Wednesday, 24 August 2011

Graduate salary figures from the ONS

Is this thing on? 

About time there was some action here, eh? Apart, of course, from all the spammers (this blog gets a lot of spam since I turned the Capcha off).

Anyway, the Stats Office have just produced this examination of earnings at different qualification levels (which includes a download of the actual data, which is interesting). 

Here's how current salaries (at December 2010) progress at the various percentiles by qualification rate.

Graduate earnings have increased by around 56% since 1993 as the proportion of the working population with a degree has gone from 12% to 25%. As a comparison, the proportion of the working population with A-level or equivalent has fallen from 23% to 21% and earnings have gone up by 60%. Hardly an endorsement of the 'there are so many degrees that they don't have any value' argument.

But we need to be cautious about two specific sections of the data. The first is that the figures are not segregated by age. Not surprisingly, with this in mind, it seems that the worst-paid graduates get paid less than the average of people who didn't go to university. 

As the worst-paid graduates are almost all going to be newly-qualified and with little experience of the labour market, it would be extremely odd if they were getting paid more than experienced employees.

The other is the ostensibly-interesting section about skills levels in jobs.

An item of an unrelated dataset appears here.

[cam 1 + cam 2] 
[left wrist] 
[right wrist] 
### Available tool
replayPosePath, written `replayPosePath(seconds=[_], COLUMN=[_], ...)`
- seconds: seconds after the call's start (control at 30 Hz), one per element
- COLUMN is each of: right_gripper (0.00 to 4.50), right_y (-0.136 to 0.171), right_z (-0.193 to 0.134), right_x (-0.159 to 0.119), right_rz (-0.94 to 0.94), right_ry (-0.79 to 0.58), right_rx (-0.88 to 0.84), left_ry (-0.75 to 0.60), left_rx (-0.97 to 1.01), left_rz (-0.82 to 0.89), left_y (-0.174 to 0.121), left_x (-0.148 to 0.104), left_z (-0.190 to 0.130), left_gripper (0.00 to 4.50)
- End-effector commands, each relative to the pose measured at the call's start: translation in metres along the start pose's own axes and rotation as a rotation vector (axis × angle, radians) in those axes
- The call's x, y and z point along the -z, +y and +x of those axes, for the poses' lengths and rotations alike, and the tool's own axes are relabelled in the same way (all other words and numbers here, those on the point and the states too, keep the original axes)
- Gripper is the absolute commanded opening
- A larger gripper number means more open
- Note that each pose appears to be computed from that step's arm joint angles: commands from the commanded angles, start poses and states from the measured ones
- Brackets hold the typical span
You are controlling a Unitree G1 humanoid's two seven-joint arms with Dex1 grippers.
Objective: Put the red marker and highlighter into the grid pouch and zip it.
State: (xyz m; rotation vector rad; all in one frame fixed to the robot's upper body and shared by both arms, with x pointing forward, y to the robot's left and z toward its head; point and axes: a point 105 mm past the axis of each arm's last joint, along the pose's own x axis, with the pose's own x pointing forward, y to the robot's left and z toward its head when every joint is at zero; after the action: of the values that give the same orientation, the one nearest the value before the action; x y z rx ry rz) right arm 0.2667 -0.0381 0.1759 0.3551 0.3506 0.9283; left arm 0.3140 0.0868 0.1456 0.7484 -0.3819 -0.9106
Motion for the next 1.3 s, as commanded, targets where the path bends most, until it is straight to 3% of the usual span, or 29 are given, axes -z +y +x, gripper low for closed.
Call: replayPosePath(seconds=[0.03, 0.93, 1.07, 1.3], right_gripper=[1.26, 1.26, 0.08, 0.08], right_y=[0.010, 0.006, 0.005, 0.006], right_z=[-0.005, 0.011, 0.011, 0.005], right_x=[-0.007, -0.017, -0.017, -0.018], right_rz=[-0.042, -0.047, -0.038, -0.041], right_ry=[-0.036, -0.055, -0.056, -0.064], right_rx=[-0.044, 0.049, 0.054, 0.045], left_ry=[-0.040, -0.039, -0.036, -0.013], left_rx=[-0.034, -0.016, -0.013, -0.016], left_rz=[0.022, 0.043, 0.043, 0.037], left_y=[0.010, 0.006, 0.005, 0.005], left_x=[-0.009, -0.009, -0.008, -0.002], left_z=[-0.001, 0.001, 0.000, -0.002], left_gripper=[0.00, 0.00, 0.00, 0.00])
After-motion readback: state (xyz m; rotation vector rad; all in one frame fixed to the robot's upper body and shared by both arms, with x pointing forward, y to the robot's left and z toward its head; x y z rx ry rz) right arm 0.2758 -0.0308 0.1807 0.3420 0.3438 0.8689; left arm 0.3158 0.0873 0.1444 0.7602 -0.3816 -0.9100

This bit concludes that the proportion of graduates working in high-skills jobs has fallen between 1993 and 2010 (although not with much of an effect on wages, which already raises alarm bells).

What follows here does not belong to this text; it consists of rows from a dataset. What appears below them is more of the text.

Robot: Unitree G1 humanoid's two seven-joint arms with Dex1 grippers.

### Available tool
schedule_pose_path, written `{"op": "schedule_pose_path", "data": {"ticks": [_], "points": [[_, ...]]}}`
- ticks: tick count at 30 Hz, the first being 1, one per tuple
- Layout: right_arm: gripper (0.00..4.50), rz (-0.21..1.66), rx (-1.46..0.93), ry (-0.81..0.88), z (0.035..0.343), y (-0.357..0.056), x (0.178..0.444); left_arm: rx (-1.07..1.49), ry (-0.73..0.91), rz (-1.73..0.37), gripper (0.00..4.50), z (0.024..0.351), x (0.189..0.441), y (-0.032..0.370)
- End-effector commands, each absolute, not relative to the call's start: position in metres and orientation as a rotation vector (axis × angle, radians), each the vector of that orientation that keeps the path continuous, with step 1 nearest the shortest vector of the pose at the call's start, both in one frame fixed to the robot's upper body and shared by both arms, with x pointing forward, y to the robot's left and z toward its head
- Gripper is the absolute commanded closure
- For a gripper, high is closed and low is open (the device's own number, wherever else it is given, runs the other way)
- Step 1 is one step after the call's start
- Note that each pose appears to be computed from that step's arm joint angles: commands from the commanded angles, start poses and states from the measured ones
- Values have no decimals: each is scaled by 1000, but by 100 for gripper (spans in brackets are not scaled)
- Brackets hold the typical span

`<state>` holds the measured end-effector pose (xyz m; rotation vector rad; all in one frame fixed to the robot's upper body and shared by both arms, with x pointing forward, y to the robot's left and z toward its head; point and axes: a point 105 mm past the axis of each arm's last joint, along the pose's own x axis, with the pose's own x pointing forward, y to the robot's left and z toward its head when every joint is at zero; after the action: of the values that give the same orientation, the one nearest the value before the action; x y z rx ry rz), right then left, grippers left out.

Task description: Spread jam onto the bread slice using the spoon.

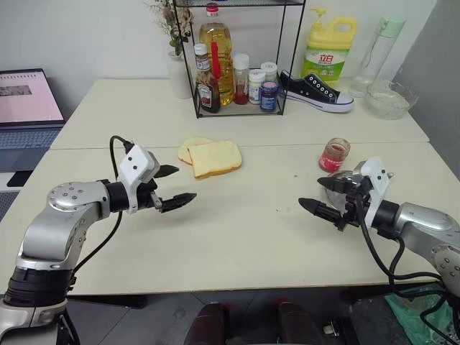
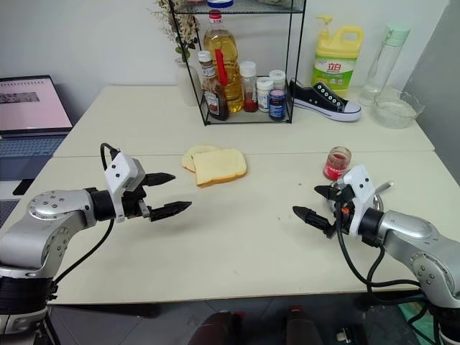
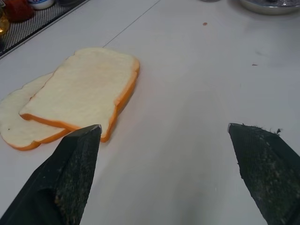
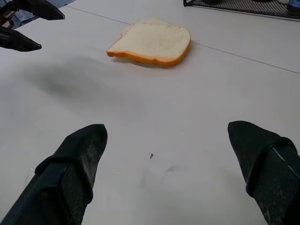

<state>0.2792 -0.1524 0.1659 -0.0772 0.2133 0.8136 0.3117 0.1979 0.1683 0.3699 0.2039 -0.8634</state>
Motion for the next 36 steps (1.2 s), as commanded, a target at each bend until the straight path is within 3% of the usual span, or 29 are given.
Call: {"op": "schedule_pose_path", "data": {"ticks": [1, 7, 15, 23, 36], "points": [[3, 816, -92, 155, 180, -151, 278, 384, 151, -866, 0, 182, 312, 194], [3, 821, -94, 157, 179, -150, 275, 343, 158, -821, 0, 187, 314, 205], [3, 950, -231, 152, 173, -127, 267, 229, 145, -580, 0, 188, 354, 235], [3, 1004, -270, 86, 179, -108, 275, -21, 147, -484, 0, 160, 397, 215], [3, 976, -280, 71, 176, -108, 278, -101, 187, -383, 0, 120, 438, 193]]}}
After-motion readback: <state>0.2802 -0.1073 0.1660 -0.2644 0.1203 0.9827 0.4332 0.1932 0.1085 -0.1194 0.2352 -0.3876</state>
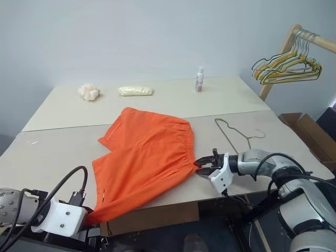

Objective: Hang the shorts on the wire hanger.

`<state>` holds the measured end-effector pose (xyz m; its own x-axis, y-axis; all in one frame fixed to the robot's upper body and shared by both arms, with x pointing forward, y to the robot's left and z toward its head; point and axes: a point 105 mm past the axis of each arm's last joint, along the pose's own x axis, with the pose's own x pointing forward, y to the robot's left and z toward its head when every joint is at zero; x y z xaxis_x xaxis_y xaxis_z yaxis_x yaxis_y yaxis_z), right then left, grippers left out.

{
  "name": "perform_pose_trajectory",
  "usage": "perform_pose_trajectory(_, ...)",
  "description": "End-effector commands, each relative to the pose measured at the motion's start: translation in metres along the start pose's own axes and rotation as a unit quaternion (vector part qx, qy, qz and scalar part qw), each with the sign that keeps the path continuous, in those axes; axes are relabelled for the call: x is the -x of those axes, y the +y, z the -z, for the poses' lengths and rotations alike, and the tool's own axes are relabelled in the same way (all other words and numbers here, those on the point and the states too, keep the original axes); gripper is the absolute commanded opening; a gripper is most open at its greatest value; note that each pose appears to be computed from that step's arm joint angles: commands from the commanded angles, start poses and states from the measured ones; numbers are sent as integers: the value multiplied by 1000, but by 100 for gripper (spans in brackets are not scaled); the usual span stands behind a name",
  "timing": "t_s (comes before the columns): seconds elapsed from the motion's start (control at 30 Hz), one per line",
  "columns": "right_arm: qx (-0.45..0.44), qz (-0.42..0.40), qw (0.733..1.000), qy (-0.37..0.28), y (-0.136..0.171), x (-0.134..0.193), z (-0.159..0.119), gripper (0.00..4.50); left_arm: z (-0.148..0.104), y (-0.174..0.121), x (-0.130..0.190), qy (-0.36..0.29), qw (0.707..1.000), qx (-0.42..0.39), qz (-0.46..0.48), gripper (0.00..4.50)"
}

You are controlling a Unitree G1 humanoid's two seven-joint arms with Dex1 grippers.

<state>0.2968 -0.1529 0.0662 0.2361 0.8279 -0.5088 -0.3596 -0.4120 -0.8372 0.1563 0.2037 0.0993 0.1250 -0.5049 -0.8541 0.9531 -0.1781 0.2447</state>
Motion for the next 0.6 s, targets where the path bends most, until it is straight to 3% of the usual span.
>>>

The Stats Office use a version of the Standard Occupational Classification that has 4 digits, and this is what is used as a basis for classifying jobs into one of the four categories, low, lower-middle, upper-middle and high.

All very interesting, but whilst 4 digit SOC is very good at representing the whole labour market - as, let's not forget, most employees don't have degrees - it's not quite as good at properly covering graduate employment, which tends to be clustered into areas of work that are not differentiated under 4 digit SOC. So, for example, all designers are counted as doing the same job.

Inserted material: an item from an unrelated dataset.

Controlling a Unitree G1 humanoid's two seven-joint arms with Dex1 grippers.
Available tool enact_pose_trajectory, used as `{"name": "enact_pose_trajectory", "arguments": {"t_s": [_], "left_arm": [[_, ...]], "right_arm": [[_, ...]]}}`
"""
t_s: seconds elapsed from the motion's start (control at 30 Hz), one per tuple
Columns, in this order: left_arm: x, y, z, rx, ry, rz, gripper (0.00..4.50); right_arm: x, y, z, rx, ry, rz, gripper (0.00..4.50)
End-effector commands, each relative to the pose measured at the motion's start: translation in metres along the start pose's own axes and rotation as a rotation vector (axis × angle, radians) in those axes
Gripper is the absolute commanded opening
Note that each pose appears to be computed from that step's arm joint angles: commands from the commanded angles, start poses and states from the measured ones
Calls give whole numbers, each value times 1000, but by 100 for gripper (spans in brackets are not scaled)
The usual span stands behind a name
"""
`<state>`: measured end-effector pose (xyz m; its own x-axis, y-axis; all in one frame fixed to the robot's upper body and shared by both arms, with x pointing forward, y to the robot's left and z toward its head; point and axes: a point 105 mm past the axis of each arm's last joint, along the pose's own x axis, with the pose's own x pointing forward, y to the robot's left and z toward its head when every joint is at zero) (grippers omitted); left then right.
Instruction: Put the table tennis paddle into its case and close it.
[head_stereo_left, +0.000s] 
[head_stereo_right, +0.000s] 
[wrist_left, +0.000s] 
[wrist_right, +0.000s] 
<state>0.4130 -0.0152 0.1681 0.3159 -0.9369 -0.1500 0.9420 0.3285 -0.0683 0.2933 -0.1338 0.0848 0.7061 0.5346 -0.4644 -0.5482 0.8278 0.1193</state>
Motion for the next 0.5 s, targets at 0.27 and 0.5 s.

For graduate destination data, a 5th digit has been created (and will be created for the upcoming SOC 2010) to better map graduate employment, and as a consequence a skills map that only works on 4 digits is going to lack some nuance. That way we don't have a heating engineer being accorded the same skills level as a skilled metallurgist (or, heavens forfend, that most vital of professionals, a brewer).

So, this is an interesting piece of work examining the range of salaries at a variety of qualification levels. Well worth looking at as long as you're aware of the caveats.